* [Task description]
Scan the records beneath this line for the line holding "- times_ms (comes" and the line holding "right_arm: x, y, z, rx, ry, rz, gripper", then transcribe exactly those two and all lines between.

Start of Recorded information

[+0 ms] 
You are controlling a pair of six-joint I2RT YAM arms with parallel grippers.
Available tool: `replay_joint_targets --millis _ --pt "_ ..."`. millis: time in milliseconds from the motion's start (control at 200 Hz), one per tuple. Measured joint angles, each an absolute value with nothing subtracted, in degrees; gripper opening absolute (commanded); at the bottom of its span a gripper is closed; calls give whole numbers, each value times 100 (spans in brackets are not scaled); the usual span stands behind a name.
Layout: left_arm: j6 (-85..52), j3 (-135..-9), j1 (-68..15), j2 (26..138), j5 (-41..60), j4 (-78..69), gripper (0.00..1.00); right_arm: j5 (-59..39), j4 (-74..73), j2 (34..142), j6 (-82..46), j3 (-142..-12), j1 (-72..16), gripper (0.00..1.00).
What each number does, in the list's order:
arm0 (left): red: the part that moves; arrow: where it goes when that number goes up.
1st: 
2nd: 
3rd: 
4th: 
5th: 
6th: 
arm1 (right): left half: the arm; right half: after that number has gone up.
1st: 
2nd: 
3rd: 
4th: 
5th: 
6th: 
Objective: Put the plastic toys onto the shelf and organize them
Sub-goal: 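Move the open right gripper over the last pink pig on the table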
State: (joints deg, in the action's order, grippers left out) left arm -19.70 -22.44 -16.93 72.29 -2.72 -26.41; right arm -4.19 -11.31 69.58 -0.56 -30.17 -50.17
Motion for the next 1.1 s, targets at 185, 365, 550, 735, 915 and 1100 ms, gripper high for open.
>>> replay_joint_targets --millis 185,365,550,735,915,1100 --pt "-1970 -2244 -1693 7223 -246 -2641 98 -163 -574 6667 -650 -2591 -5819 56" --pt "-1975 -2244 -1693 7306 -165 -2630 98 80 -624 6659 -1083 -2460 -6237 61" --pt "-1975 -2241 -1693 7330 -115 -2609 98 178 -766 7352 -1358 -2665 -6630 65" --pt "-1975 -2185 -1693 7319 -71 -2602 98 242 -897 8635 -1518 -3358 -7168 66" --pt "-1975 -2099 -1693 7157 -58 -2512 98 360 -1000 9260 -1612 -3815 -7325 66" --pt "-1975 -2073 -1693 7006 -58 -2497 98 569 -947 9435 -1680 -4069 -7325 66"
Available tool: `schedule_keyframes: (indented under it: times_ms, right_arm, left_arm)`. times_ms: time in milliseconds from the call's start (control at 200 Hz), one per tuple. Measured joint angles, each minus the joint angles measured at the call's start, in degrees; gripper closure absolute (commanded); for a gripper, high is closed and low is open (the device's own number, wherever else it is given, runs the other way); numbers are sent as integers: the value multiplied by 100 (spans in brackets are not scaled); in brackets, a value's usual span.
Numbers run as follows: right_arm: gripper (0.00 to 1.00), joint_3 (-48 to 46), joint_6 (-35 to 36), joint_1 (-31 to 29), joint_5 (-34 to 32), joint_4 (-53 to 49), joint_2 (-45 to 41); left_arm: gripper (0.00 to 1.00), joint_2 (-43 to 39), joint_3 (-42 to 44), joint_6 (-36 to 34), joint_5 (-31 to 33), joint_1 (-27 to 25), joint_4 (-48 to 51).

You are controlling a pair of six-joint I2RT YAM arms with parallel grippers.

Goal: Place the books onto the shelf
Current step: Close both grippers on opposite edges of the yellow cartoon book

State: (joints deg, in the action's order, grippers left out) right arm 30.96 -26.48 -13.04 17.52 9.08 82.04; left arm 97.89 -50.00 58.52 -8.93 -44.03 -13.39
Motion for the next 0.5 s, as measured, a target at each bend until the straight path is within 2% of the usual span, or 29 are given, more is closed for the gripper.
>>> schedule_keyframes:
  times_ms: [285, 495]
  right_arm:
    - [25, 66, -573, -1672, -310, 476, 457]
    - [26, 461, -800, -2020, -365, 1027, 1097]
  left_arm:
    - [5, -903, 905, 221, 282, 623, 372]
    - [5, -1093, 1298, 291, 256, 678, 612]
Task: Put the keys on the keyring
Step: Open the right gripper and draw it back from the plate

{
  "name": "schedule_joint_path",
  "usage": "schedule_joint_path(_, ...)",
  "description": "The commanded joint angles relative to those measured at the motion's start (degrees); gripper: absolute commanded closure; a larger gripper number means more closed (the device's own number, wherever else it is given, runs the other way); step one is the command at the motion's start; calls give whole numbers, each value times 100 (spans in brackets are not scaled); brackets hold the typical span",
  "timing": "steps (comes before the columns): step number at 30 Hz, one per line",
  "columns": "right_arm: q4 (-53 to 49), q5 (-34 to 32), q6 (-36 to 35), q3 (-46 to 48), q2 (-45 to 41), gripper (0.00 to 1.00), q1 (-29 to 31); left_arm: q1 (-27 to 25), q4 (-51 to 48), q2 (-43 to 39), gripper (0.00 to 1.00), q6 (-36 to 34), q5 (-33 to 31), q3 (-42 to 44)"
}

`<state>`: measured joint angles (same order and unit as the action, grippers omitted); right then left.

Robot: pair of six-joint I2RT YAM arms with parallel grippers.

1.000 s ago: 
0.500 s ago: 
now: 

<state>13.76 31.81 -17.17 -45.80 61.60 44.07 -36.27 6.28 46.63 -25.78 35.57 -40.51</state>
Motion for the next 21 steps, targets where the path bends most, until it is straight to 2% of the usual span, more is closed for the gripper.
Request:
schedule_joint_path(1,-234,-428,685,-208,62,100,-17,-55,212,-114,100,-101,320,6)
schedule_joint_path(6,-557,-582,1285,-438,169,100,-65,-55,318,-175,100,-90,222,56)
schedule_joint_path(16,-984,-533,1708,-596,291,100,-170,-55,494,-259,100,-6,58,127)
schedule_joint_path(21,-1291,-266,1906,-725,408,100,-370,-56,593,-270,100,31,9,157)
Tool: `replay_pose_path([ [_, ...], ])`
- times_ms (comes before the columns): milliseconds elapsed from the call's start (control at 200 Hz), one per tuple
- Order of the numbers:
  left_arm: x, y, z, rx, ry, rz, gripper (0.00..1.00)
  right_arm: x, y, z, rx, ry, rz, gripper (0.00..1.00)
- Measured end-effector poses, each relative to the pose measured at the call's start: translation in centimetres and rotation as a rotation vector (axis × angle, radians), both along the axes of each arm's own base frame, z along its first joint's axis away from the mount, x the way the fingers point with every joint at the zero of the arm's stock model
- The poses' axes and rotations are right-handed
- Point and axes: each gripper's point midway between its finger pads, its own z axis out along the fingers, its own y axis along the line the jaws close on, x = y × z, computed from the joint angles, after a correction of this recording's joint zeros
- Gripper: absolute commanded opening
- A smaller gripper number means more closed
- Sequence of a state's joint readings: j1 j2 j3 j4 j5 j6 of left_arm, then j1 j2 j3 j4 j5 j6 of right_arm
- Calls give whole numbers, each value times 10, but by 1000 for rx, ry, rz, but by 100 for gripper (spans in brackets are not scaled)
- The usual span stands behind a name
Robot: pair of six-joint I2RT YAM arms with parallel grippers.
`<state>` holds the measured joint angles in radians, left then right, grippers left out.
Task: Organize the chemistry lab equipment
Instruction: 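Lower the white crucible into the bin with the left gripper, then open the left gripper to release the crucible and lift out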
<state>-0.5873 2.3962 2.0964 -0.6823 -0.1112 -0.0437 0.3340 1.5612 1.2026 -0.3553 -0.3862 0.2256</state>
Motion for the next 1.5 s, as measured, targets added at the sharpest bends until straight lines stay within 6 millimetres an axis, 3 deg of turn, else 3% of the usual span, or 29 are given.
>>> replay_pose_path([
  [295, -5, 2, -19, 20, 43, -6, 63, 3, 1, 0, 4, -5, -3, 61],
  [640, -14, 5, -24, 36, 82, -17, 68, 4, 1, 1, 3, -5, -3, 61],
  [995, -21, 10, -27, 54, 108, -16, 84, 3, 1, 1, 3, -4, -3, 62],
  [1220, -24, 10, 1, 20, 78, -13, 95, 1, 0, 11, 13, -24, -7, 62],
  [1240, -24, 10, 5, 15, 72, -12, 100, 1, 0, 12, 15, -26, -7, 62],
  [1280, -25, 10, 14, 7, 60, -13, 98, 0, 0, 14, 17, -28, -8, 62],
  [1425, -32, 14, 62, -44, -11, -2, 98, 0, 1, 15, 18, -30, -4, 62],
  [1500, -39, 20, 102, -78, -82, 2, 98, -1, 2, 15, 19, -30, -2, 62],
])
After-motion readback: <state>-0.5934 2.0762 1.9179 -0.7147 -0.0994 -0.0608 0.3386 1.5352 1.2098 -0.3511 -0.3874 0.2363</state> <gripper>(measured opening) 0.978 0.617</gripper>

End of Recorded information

* [Result]
- times_ms (comes before the columns): milliseconds elapsed from the call's start (control at 200 Hz), one per tuple
- Order of the numbers:
  left_arm: x, y, z, rx, ry, rz, gripper (0.00..1.00)
  right_arm: x, y, z, rx, ry, rz, gripper (0.00..1.00)

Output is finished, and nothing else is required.